03 March 2006

Surrender, My Sister (or) Cheap Trick, Juliana Hatfield.

I've heard the following music on the radio recently which made quite a re-impression on my as being examples of what I find to be the best in rock:


Surrender, Cheap Trick: This entry is from 1979, sounds like it came from later, and is one of the best rock songs ever written and recorded.

The folks at Blender agree. Trivia from that article: Surrender is supposed to sound like an homage to the Sex Pistols (listen to the Live at Budokan version, above). It only peaked at #62! That's because popularity is nearly disjoint from quality. But the song is absolutely perfect, both musically and lyrically. Lyrically it combines both a message as timeless as Ecclesiastes, with a surrealism as modern as the Beatles. Musically, what's not to love? Townshendian guitars, ostinato synthesizer, a key signature and chord structure designed to fool you, layered vocals, etc.
Mother told me, yes, she told me I’d meet girls like you.
She also told me, stay away, you’ll never know what you’ll catch.
Just the other day I heard a soldier falling off some Indonesian junk that’s going round.
Mommy’s alright, Daddy’s alright, they just seem a little weird.
Surrender, surrender, but don’t give yourself away.

Father says, your mother’s right, she’s really up on things.
Before we married, Mommy served in the WACs in the Philippines.
Now, I had heard the WACs recruited old maids for the war.
But Mommy isn’t one of those, I’ve known her all these years.
Mommy’s alright, daddy’s alright, they just seem a little weird.
Surrender, surrender, but don’t give yourself away.
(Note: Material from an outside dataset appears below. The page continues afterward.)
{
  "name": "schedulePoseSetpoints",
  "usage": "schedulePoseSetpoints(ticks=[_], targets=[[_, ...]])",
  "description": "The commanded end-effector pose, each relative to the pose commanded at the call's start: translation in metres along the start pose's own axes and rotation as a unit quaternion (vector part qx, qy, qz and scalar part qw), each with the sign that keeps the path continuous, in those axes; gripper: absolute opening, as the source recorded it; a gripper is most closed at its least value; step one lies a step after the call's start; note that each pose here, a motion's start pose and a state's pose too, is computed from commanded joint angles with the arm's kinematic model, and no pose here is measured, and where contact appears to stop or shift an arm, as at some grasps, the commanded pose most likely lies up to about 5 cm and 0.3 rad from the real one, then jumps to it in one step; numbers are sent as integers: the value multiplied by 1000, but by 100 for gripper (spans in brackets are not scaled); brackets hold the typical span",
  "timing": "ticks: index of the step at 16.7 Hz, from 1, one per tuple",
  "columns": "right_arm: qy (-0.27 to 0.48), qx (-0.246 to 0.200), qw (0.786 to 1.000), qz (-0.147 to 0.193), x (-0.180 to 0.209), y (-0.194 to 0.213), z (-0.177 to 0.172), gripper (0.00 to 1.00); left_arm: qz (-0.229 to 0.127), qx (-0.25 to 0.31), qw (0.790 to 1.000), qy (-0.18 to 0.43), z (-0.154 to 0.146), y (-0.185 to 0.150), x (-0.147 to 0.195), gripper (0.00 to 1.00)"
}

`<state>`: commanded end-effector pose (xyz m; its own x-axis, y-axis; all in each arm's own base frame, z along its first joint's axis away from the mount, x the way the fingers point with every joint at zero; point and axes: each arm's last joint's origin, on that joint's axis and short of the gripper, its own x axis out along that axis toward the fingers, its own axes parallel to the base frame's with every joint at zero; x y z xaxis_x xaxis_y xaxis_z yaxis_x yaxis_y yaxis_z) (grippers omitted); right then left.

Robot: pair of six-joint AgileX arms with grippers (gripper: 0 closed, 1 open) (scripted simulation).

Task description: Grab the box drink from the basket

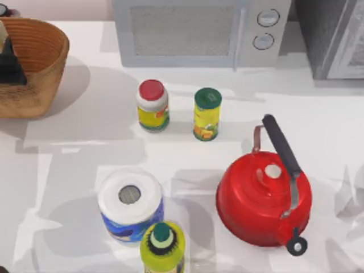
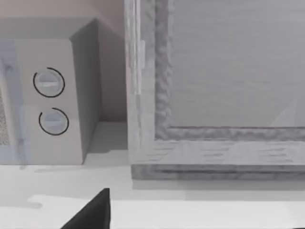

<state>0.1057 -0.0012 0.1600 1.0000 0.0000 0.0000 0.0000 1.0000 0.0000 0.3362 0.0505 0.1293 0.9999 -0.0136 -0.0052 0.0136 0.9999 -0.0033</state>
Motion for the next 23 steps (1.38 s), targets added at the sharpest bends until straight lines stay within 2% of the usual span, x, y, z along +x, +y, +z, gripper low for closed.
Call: schedulePoseSetpoints(ticks=[8,13,23], targets=[[0,0,1000,0,0,0,0,100,0,-1,1000,1,-2,1,43,100],[0,0,1000,0,0,0,0,100,0,-1,1000,1,-2,1,46,100],[0,0,1000,0,0,0,0,100,0,-1,1000,1,-2,1,46,25]])
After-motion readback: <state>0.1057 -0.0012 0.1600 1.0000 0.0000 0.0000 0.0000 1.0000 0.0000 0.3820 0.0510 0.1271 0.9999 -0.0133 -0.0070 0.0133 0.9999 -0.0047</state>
Whatever happened to all this season’s losers of the year?
Ev’ry time I got to thinking, where’d they disappear?
When I woke up, Mom and Dad are rolling on the couch.
Rolling numbers, rock and rolling, got my KISS records out.
Mommy’s alright, Daddy’s alright, they just seem a little weird.
Surrender, surrender, but don’t give yourself away.


Now that is a real love song, people. Agape, not eros. Too rare in rock and roll.


My Sister, Juliana Hatfield. Of course, Ms. Hatfield's schtick is usually eros, not agape, but this song is a worthwhile exception. This is one is from 1993, quite a bit later than Surrender. They are both part of the same musical movement and quite nicely bookend my adolescence.

My sister. My sister. My sister. I hate my sister, she’s such a bitch. She acts as if she doesn’t even know that I exist. But I would do anything to let her know I care. But I am only talking to myself ’cause she isn’t there. My sister. I love my sister, she’s the best. She’s cooler than any other girl that I have ever met. She had the greatest band, she had the greatest guy. She’s good at everything and doesn’t even try. She’s got a wall around her nobody can climb.She lets her ladder down for those who really shine. I tried to scale it, but to me she’s blind. So I lit a firecracker, went off in my eye. I miss my sister, why’d she go? She’s the one who would have taken me to my first all-ages show.It was the Violent Femmes and the Del Fuegos. Before they had a record out.Before they went gold and started to grow. I miss my sister! I miss my sister! Imiss my sister! I really miss her!

Again, a strong combination of music with lyrics: the sine qua non of singer/songwriter rock-and-roll. The guitar, bass, and vocals all stridently conspire together to inform the listener of the protagonist's anger and anguish, and they cannot be ignored. They way her voice itself literally climbs in vain as the protagonist does the same. The way you, the listener, feel punched in the face in sympathetic reaction to the firecracker. If you desire pain, it doesn't get much better.